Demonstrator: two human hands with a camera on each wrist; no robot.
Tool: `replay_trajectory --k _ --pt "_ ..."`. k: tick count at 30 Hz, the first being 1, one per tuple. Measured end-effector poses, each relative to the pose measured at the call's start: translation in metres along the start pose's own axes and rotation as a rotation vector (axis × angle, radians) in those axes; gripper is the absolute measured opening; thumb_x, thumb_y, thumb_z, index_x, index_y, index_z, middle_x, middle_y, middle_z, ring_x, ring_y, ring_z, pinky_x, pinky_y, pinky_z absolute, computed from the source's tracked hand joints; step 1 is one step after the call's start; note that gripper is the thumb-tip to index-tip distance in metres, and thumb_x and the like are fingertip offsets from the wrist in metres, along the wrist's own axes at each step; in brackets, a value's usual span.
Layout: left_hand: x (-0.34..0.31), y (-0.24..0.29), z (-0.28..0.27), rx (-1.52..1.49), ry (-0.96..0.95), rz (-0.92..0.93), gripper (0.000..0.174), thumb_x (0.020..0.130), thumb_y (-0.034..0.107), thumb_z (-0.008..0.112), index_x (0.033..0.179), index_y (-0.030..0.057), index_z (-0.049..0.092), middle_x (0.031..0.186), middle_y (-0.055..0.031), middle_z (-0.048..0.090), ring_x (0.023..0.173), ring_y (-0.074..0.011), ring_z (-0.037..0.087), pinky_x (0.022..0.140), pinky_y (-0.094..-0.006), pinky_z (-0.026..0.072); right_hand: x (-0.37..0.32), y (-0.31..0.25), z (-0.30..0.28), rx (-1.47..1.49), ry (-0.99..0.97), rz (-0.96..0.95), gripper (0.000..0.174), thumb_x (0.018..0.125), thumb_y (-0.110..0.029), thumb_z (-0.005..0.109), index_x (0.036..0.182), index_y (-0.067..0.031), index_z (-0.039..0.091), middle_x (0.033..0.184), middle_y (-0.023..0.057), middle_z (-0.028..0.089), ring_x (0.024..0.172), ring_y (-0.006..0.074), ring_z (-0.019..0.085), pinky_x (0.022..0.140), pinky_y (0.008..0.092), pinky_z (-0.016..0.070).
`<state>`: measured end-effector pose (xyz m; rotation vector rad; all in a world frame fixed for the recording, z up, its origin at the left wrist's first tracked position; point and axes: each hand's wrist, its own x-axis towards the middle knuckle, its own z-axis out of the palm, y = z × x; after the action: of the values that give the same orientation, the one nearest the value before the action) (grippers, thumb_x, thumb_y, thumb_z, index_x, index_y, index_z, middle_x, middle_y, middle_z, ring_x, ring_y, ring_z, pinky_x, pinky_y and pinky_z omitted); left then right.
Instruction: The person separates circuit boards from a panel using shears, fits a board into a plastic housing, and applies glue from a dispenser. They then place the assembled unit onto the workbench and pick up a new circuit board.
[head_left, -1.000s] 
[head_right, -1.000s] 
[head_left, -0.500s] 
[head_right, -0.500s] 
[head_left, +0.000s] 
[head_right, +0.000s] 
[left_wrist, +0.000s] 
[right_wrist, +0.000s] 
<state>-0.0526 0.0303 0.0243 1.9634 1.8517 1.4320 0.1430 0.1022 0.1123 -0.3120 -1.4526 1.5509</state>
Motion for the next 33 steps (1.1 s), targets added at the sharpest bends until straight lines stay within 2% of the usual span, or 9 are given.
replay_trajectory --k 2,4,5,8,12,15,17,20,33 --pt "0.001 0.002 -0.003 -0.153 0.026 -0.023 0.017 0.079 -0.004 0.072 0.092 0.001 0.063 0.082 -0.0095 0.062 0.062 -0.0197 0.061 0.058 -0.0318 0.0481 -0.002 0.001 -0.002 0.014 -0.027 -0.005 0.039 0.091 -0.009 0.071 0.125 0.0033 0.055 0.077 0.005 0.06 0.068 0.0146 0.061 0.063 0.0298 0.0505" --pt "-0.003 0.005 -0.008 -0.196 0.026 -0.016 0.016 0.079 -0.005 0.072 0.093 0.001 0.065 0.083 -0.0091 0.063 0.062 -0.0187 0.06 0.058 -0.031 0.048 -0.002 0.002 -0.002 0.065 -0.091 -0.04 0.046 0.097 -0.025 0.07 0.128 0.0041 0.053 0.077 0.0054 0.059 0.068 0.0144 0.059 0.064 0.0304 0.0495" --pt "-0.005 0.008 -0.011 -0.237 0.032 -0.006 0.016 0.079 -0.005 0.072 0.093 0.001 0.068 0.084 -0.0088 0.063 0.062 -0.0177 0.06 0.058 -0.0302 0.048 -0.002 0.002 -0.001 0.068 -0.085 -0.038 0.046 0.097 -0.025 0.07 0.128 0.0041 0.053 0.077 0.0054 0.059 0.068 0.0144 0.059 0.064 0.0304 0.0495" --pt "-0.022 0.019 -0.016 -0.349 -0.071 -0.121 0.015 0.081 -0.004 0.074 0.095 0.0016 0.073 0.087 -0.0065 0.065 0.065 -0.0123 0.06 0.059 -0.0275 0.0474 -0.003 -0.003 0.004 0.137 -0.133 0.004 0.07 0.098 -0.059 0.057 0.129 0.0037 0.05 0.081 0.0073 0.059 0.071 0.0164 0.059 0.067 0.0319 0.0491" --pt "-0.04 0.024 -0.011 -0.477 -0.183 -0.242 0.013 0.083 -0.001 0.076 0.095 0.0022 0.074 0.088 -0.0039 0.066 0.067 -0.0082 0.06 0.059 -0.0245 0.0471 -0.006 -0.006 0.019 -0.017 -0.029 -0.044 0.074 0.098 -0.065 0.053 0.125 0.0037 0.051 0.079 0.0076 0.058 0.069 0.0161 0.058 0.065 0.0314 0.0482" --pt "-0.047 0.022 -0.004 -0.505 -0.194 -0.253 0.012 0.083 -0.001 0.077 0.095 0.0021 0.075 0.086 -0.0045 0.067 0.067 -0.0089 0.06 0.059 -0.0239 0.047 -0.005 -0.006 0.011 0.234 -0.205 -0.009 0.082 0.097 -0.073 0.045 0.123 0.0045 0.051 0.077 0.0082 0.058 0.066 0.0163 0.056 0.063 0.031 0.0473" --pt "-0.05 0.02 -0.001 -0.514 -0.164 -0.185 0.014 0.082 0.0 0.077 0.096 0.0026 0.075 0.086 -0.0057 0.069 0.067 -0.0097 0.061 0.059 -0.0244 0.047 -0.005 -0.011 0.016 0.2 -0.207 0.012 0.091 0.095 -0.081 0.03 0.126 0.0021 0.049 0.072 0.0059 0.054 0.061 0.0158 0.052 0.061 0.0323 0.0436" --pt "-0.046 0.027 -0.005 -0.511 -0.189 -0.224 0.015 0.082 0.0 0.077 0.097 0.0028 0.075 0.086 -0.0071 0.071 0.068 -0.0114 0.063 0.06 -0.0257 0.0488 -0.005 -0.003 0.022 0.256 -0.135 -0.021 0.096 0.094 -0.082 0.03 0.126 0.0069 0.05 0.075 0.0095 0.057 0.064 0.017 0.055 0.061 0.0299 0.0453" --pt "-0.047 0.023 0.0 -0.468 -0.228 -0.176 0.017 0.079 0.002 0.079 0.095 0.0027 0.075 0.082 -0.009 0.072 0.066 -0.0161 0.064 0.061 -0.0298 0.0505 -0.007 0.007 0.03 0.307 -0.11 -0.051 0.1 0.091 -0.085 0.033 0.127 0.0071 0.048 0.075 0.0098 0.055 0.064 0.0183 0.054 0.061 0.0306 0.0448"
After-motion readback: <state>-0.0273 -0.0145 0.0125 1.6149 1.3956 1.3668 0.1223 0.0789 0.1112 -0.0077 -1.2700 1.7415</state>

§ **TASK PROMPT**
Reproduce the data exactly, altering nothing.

§ **RESULT OF THIS EXERCISE**
Demonstrator: two human hands with a camera on each wrist; no robot.
Tool: `replay_trajectory --k _ --pt "_ ..."`. k: tick count at 30 Hz, the first being 1, one per tuple. Measured end-effector poses, each relative to the pose measured at the call's start: translation in metres along the start pose's own axes and rotation as a rotation vector (axis × angle, radians) in those axes; gripper is the absolute measured opening; thumb_x, thumb_y, thumb_z, index_x, index_y, index_z, middle_x, middle_y, middle_z, ring_x, ring_y, ring_z, pinky_x, pinky_y, pinky_z absolute, computed from the source's tracked hand joints; step 1 is one step after the call's start; note that gripper is the thumb-tip to index-tip distance in metres, and thumb_x and the like are fingertip offsets from the wrist in metres, along the wrist's own axes at each step; in brackets, a value's usual span.
Layout: left_hand: x (-0.34..0.31), y (-0.24..0.29), z (-0.28..0.27), rx (-1.52..1.49), ry (-0.96..0.95), rz (-0.92..0.93), gripper (0.000..0.174), thumb_x (0.020..0.130), thumb_y (-0.034..0.107), thumb_z (-0.008..0.112), index_x (0.033..0.179), index_y (-0.030..0.057), index_z (-0.049..0.092), middle_x (0.031..0.186), middle_y (-0.055..0.031), middle_z (-0.048..0.090), ring_x (0.023..0.173), ring_y (-0.074..0.011), ring_z (-0.037..0.087), pinky_x (0.022..0.140), pinky_y (-0.094..-0.006), pinky_z (-0.026..0.072); right_hand: x (-0.37..0.32), y (-0.31..0.25), z (-0.30..0.28), rx (-1.47..1.49), ry (-0.99..0.97), rz (-0.96..0.95), gripper (0.000..0.174), thumb_x (0.018..0.125), thumb_y (-0.110..0.029), thumb_z (-0.005..0.109), index_x (0.036..0.182), index_y (-0.067..0.031), index_z (-0.039..0.091), middle_x (0.033..0.184), middle_y (-0.023..0.057), middle_z (-0.028..0.089), ring_x (0.024..0.172), ring_y (-0.006..0.074), ring_z (-0.019..0.085), pinky_x (0.022..0.140), pinky_y (0.008..0.092), pinky_z (-0.016..0.070).
`<state>`: measured end-effector pose (xyz m; rotation vector rad; all in a world frame fixed for the recording, z up, its origin at the left wrist's first tracked position; point and axes: each hand's wrist, its own x-axis towards the middle knuckle, its own z-axis out of the palm, y = z × x; after the action: of the values that give the same orientation, the one nearest the value before the action) (grippers, thumb_x, thumb_y, thumb_z, index_x, index_y, index_z, middle_x, middle_y, middle_z, ring_x, ring_y, ring_z, pinky_x, pinky_y and pinky_z omitted); left then right.
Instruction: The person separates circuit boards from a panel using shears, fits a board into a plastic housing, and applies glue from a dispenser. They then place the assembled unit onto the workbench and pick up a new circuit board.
[head_left, -1.000s] 
[head_right, -1.000s] 
[head_left, -0.500s] 
[head_right, -0.500s] 
[head_left, +0.000s] 
[head_right, +0.000s] 
[left_wrist, +0.000s] 
[right_wrist, +0.000s] 
<state>-0.0526 0.0303 0.0243 1.9634 1.8517 1.4320 0.1430 0.1022 0.1123 -0.3120 -1.4526 1.5509</state>
Motion for the next 33 steps (1.1 s), targets added at the sharpest bends until straight lines stay within 2% of the usual span, or 9 are given.
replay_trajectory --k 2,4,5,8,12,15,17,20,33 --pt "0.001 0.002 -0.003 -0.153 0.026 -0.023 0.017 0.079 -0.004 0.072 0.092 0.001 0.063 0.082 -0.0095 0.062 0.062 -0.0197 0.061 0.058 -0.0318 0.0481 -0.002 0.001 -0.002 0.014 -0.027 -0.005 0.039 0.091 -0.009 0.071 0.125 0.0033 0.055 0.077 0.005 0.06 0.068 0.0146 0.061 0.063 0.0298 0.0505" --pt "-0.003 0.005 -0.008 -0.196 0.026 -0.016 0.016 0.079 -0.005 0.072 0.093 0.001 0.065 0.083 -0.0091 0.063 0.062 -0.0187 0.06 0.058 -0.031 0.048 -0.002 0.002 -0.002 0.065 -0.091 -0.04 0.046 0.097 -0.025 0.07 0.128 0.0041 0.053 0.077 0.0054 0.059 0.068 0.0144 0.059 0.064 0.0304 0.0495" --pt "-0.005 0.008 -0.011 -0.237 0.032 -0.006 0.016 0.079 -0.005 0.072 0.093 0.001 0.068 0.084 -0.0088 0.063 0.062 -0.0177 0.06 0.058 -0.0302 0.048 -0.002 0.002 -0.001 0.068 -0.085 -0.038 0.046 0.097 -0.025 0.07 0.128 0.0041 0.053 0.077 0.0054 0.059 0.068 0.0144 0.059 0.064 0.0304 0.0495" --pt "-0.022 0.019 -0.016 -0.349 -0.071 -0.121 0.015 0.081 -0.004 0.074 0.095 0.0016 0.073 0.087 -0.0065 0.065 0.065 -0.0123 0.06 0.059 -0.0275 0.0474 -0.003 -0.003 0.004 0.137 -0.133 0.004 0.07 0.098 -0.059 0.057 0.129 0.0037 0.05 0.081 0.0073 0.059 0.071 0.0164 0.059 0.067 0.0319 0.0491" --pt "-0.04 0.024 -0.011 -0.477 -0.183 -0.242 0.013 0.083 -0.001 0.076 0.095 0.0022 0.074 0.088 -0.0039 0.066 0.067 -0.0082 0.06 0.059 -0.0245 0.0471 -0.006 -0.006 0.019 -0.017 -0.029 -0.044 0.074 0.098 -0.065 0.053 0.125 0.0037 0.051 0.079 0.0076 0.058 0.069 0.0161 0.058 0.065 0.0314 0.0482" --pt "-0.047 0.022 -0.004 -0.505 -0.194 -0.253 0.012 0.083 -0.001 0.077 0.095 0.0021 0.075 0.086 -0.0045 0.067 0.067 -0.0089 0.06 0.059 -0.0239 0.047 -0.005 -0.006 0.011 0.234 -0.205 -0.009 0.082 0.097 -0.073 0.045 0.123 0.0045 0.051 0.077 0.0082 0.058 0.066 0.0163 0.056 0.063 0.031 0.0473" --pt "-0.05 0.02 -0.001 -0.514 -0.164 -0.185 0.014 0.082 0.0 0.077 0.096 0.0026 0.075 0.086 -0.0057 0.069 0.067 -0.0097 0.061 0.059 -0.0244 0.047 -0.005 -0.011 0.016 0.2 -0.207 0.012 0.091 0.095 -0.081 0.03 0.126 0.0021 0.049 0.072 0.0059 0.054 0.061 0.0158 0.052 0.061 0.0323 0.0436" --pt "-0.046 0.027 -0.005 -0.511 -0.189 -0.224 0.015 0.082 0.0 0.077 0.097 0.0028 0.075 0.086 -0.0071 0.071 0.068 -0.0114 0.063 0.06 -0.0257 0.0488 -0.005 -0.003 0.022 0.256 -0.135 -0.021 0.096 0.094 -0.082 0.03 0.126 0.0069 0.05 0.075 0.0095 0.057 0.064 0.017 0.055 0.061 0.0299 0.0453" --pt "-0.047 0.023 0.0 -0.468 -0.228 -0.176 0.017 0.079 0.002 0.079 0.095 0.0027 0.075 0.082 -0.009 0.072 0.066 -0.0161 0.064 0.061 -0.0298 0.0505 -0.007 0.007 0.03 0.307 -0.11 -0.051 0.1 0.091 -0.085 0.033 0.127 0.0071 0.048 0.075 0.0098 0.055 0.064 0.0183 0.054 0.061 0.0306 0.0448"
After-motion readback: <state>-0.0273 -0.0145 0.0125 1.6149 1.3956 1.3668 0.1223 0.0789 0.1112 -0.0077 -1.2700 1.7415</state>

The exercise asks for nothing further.